In IMAGE, the spatial heterogeneity within a country is not taken into account (e.g. in livestock production systems, crop production systems and fertilizer use), any behaviour is average behaviour at country level and major differences between regions within a country are masked. To demonstrate local variabilities that are not captured at the scale of national soil nutrient budget inventories, data at the subnational level have already been used for the US and China as input for the soil nutrient budget model for the US and China (Beusen et al. 2008; Bouwman et al. 2009; Bouwman et al. 2017; Bouwman et al. 2013).

Until now, this effort has not been made for India (e.g. the Indian Nitrogen Assessment (Abrol et al. 2017)). There are, however, several reasons why India is an interesting country for studying spatial heterogeneities in agricultural soil N and P budgets in more detail. First of all, India plays a major role in global agricultural production. India ranks second worldwide in farm output (Bhattacharyya et al. 2015) and has emerged as the second largest producer and consumer of N fertilizers in the world (Abrol et al. 2017). Secondly, India’s soil N surpluses are in the highest category in the world (Bouwman et al. 2013). Negative environmental side effects are already becoming visible, impacting NH3 emissions, groundwater quality, surface waters and large parts of coastal areas along the Indian coastline, and are expected to intensify (Abrol et al. 2017).

This study explores the development of food production, soil N surpluses and related NH3 emissions in relation to India’s Green Revolution by using subnational data from the Indiastat (2018) database.
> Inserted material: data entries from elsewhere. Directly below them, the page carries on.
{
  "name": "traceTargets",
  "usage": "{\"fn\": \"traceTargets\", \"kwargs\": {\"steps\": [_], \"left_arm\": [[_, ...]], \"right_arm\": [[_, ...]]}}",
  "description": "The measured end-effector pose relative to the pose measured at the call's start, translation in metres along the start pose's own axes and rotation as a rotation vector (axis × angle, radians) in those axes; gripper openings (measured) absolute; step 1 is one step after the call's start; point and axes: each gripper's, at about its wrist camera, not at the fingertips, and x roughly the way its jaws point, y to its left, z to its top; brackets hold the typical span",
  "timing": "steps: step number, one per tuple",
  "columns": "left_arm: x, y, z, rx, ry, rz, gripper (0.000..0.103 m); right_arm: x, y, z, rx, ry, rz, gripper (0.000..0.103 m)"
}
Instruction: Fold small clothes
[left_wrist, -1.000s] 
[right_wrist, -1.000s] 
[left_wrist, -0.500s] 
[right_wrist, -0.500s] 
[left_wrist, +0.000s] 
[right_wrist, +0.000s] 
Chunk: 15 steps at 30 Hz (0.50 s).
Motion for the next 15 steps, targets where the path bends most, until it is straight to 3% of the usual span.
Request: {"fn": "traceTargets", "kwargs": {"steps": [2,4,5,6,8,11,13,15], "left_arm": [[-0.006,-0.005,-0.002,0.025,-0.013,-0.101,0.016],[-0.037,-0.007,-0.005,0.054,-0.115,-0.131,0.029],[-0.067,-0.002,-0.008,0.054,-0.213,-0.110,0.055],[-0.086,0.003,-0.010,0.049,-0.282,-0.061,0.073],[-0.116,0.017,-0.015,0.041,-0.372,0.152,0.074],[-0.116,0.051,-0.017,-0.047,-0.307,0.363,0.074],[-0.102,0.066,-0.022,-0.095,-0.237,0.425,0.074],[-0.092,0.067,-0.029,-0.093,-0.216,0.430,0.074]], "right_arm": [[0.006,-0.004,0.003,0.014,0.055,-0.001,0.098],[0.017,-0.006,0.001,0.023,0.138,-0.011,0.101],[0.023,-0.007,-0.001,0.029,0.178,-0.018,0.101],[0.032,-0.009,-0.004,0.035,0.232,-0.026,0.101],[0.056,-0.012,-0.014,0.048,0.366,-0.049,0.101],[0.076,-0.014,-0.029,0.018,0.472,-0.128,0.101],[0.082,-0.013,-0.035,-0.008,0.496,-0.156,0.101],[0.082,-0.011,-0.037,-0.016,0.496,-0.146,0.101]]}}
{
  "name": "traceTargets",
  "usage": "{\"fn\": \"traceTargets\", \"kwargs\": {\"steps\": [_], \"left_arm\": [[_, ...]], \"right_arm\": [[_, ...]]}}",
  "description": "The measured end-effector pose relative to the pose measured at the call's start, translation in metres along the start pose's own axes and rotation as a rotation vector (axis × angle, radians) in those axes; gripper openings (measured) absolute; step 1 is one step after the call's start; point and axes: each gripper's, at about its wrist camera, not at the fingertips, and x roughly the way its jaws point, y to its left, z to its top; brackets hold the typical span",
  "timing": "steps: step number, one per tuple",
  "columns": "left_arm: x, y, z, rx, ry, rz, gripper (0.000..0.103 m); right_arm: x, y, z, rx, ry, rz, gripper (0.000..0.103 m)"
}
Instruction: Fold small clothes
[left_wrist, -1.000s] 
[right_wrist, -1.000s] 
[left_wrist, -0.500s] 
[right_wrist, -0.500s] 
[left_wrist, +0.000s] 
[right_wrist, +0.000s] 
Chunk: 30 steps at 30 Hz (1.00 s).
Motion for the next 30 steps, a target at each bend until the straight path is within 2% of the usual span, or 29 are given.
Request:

Subsequently, spatially explicit soil N and P budgets and related NH3 emissions are calculated with the soil nutrient budget model for the year 2007 to (a) analyze spatial patterns in soil N budgets and NH3 emissions and identify hotspots, and (b) to compare the outcomes based on subnational versus national level data.

Materials and methods

The soil N budget (Nbudget) (Beusen et al. 2008; Bouwman et al. 2013) applied in the soil nutrient budget model, which is part of IMAGE-GNM is calculated as the sum of N inputs minus the sum of N outputs and can be expressed as follows:

$${N}_{budget} = {N}_{fix} + {N}_{dep} + {N}_{fert} + {N}_{man} - {N}_{withdr}$$
(1)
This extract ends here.